### Exercise brief
Once the line holding "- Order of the" is written out, stop; begin at the first line of the material below and retype exactly, dropping pictures.

### Provided data
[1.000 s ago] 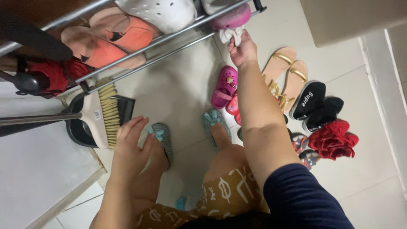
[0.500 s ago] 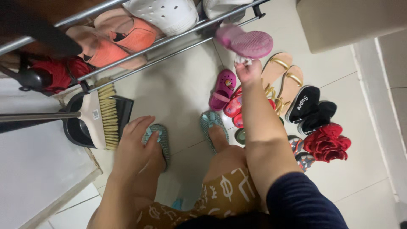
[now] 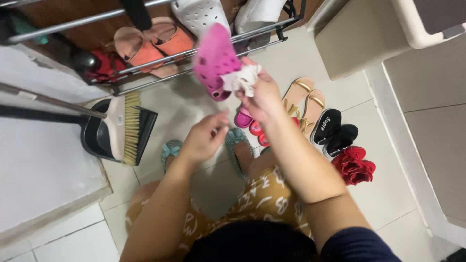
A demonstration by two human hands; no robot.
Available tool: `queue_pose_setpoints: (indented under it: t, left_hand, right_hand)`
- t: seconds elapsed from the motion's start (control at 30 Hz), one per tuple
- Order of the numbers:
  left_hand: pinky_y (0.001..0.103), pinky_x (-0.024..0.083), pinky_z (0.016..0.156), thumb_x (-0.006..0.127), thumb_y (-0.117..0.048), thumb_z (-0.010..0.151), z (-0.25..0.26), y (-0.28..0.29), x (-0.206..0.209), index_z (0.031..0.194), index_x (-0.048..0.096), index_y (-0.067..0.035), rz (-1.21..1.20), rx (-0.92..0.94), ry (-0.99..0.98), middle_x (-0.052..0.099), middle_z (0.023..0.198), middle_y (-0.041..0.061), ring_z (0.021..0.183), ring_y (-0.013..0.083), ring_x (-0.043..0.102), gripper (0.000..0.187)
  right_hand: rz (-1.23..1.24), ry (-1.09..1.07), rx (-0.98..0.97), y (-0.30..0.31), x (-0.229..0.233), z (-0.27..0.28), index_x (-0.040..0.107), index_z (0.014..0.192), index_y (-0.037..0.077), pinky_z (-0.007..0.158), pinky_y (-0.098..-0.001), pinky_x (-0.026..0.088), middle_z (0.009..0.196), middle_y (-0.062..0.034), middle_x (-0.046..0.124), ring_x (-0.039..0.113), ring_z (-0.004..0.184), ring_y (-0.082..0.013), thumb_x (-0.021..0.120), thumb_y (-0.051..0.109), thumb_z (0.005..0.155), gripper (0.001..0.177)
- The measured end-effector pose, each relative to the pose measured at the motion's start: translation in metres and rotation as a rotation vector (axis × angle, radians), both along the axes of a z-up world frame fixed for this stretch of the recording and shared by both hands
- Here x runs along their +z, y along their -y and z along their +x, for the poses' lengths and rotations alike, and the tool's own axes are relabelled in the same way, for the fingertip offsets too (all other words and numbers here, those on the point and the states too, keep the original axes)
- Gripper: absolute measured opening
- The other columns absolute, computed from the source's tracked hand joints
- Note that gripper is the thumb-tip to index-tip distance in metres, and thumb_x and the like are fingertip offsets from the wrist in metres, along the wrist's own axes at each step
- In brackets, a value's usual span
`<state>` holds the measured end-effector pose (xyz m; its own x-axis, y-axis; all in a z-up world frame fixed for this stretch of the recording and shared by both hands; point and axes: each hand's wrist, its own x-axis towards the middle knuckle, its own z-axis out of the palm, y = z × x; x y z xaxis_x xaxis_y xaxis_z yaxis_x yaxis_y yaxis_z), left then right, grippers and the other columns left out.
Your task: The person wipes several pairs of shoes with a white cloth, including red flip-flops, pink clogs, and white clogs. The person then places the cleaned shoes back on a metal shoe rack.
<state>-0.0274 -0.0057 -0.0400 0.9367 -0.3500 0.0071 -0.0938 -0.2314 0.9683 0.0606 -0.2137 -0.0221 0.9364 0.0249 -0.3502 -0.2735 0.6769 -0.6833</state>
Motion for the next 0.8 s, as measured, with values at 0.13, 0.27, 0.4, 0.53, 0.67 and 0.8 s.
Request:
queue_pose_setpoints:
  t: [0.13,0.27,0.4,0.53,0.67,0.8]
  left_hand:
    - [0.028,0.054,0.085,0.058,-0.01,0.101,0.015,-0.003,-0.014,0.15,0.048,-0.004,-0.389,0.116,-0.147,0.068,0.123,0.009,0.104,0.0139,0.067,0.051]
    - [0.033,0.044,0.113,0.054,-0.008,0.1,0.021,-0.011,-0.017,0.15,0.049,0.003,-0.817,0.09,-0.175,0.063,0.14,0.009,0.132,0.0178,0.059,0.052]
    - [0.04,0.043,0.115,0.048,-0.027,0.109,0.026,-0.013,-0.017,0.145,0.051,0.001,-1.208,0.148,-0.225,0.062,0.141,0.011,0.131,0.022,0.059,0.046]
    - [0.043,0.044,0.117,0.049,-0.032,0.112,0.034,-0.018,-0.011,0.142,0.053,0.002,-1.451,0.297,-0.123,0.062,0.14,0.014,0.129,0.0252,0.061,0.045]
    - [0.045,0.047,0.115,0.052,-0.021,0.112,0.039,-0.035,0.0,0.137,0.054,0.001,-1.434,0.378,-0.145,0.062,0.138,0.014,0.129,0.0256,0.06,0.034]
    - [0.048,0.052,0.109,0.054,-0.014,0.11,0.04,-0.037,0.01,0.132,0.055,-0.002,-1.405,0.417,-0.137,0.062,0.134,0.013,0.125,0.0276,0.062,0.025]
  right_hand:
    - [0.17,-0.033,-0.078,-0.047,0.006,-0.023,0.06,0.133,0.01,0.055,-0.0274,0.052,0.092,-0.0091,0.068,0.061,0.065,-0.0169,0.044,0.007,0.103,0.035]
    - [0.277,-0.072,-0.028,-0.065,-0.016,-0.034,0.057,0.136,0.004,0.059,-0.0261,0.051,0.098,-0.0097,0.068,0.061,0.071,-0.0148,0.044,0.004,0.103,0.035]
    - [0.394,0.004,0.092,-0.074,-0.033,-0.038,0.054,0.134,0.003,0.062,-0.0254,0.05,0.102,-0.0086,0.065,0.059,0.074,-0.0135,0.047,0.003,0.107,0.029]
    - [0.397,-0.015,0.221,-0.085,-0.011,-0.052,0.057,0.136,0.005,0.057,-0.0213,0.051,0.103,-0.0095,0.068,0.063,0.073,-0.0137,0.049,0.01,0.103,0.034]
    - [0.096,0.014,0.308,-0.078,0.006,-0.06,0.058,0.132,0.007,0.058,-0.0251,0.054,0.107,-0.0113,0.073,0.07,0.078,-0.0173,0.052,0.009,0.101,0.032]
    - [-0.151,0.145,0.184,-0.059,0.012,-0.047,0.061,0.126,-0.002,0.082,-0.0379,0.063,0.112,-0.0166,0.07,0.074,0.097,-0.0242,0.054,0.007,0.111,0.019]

### Expected output
[1.000 s ago] 
[0.500 s ago] 
[now] 
A demonstration by two human hands; no robot.
Available tool: `queue_pose_setpoints: (indented under it: t, left_hand, right_hand)`
- t: seconds elapsed from the motion's start (control at 30 Hz), one per tuple
- Order of the numbers:

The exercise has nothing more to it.